In Indien selbst lässt das Unglück wieder eine Diskussion um die Sicherheit der Bahn aufkommen - nachdem das Land nach schweren Unglücken in der Vergangenheit viel in die Bahn investiert hat und sich die Situation zuletzt verbessert zu haben schien.

Das bevölkerungsreichste Land mit rund 1,4 Milliarden Menschen hat ein großes, historisch gewachsenes Bahnnetz. Angesichts vieler alter Züge und überholungsbedürftiger Gleisanlagen gibt es häufig Unfälle.

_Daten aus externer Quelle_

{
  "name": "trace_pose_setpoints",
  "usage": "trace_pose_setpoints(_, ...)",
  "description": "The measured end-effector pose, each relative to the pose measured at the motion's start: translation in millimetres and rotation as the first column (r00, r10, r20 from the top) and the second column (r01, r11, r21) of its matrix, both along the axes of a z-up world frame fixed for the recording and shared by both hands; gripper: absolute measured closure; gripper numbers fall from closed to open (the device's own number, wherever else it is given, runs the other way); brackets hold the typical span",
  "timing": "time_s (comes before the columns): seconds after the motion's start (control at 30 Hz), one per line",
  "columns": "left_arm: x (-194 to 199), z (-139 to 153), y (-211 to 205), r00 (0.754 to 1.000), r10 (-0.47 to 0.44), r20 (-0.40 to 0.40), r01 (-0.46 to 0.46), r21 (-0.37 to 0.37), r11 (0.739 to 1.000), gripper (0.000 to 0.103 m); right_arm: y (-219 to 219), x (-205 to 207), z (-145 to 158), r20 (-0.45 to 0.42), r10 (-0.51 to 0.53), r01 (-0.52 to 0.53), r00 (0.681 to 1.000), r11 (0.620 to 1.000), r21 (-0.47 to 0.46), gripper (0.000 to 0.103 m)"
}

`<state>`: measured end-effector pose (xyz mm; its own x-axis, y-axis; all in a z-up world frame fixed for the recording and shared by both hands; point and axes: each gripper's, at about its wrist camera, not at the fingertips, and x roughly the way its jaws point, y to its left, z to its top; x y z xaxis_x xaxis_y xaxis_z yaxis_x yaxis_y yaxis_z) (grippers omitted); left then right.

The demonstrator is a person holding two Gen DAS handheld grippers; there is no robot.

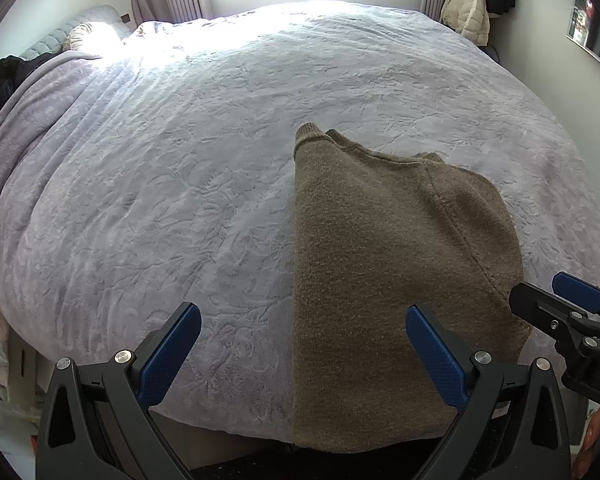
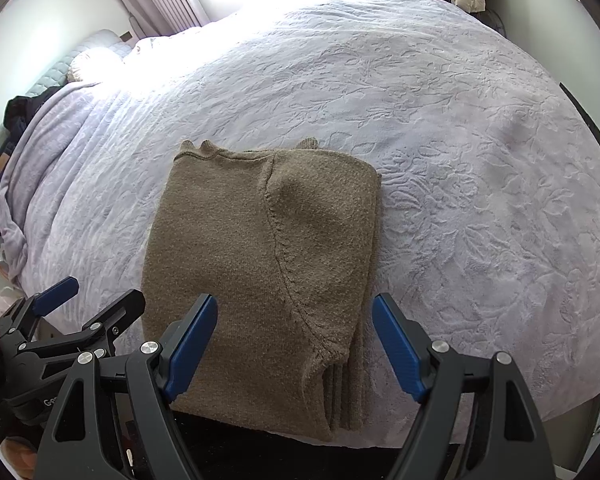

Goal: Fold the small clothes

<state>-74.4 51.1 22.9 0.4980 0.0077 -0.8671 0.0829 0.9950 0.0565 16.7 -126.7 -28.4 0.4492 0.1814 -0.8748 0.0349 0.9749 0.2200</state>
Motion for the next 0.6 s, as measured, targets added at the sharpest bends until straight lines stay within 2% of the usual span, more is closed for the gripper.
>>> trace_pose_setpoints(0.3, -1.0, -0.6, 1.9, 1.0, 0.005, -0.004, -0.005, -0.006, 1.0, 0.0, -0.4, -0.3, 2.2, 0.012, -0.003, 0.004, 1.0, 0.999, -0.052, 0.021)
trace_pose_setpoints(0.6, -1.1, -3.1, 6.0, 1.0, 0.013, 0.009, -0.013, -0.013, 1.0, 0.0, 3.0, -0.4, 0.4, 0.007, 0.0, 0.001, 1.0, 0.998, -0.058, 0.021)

Doch derart hohe Opferzahlen sind seltener geworden.

Zu den schwersten Zugunfällen mit über 100 Toten gehörten in den letzten Jahrzehnten mehrere in Indien, darunter die Unglücke von Kanpur 2016, Valigonda 2005, Rafiganj 2002, Gaisal 1999 und Khanna 1998. In Pakistan starben im Juli 2005 in Sarhad beim Zusammenstoß dreier Fernzüge 137 Menschen, in Japan im April 2005 beim Zugunglück von Amagasaki 107, weil der Lokomotivführer in einem Bogen nicht die vorgeschriebenen 70 Stundenkilometer eingehalten hatte.

Zu den schlimmsten Unfällen im Schienenverkehr gehört auch das Unglück von Eschede in Niedersachsen mit 101 Toten - dort prallten vor genau 25 Jahren, am 3. Juni 1998, nach dem Bruch eines Radreifens mehrere ICE-Waggons bei Tempo 200 gegen eine Straßenbrücke.

Als größte Bahnkatastrophe der Geschichte gilt das Unglück von Seenigama in Sri Lanka, wo am 26. Dezember 2004 die Tsunami-Welle einen vollen Expresszug erfasste und ungefähr 1800 Menschen starben.